Macrophages and Their Interactions with Engineered Tissues, by Veronica Murray
Background
When a tissue is damaged the immune system responds and monocytes are recruited to the tissue where they differentiate into macrophages. One of the difficulties with studying macrophages is that they exist in every tissue in the body but the type and functional phenotype vary based on location, situation, and injury. For example, osteoclasts are a type of macrophage. There is a wide variety of macrophage function but some common and important functions include "eating" apoptotic cells and pathogens and producing immune effector cells.
Why Study Macrophages?
Biocompatibility is primarily determined by the host's response to the surface of the implanted material.

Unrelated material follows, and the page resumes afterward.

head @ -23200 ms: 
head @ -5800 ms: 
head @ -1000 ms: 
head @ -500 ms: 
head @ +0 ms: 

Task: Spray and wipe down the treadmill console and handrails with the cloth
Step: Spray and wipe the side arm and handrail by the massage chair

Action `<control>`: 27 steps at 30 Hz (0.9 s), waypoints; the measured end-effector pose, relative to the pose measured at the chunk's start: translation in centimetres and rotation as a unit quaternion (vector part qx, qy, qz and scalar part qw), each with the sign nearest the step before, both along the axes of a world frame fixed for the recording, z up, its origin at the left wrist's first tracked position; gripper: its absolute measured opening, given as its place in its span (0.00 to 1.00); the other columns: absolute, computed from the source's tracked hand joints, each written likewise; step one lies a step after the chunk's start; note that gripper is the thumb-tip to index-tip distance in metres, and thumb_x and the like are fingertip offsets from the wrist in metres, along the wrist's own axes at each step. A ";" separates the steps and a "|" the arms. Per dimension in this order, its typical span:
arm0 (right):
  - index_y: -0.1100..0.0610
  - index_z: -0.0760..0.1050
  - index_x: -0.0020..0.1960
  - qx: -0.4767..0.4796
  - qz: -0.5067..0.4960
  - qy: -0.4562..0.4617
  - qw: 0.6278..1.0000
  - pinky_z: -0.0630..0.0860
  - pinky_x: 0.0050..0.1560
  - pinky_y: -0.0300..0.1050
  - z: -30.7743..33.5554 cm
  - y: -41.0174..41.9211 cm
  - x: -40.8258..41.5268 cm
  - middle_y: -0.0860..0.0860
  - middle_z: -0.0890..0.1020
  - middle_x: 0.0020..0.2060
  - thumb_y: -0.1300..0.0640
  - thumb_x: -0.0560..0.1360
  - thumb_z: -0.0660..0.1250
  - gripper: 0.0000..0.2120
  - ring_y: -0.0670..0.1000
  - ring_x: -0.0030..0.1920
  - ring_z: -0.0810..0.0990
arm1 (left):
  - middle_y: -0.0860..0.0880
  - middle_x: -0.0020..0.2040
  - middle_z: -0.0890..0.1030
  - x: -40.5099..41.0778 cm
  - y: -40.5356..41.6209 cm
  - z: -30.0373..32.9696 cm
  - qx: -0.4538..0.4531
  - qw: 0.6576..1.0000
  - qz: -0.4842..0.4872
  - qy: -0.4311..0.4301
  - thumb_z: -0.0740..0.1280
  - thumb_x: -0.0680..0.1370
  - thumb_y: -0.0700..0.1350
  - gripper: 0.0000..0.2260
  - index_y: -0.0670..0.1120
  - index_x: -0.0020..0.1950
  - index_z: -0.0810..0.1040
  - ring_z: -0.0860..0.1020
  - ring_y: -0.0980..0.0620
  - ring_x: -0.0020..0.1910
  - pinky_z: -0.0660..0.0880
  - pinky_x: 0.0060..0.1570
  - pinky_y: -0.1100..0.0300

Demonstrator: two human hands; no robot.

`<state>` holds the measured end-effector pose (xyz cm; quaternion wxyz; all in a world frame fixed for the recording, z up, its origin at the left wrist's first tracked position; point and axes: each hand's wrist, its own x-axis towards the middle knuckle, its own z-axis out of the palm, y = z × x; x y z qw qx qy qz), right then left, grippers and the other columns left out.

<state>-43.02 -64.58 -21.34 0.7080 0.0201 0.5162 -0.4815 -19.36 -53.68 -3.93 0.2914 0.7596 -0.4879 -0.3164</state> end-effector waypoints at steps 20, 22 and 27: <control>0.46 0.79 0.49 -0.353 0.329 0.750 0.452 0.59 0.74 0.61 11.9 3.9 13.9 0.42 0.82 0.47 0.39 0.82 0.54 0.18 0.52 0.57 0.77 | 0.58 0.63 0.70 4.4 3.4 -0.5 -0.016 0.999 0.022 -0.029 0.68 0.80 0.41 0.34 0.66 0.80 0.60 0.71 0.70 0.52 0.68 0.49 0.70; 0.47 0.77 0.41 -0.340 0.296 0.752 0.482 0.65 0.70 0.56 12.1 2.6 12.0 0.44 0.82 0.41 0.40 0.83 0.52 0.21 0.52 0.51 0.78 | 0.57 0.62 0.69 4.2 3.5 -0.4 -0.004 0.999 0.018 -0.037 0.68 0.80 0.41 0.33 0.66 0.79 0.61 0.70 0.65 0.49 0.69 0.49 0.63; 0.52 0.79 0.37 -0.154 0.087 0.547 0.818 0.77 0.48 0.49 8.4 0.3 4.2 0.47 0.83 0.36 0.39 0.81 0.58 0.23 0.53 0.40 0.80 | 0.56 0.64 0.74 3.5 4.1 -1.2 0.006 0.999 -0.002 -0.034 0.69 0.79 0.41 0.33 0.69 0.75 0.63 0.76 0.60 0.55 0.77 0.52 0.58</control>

Tissue location, material form, and material size all influence a person's reaction to an implanted material or engineered tissue. Immediately after the implantation, the surface of the material coated with proteins that direct cellular adhesion and activation. Some of these proteins recruit macrophages which then can recruit more macrophages. Over time, macrophages can cause stress cracking and severe damage to implants. If more is known about how macrophages function, materials can be designed to work with them instead of against. This greatly increases the lifetime of engineered tissues and thus of patients with implanted biomaterials.
Adhesion and Fusion
Many different mechanisms have been found for macrophages adhering to surface. Research pertaining to the specifics is current, ongoing, and the conclusions differ. Generally speaking, one of classes of signals that attract macrophages to materials are chemokines. Chemokines are simply cytokines that have chemoattractative properties. Chemoattractants are released by platelets soon after injury: transforming growth factor (TGF-β), platelet-derived growth factor (PDGF), CXCL4 (Platelet Factor, PF4), leukotriene (LTB4), interleukin (IL-1) specifically. Chemoattractants are aided by podosomes, specialized macrophage adhesion structures formed in the early stages of cell adhesion. Once macrophages have bound to the material surface, they can produce intracellular signals to modify/control other macrophage behavior. Production of tumor necrosis factor (TNF-α), IL-6, granulocyte-colony stimulating factor (G-CSF), and granulocyte macrophage colony stimulating factor (GM-CSF) can call more macrophages to the site.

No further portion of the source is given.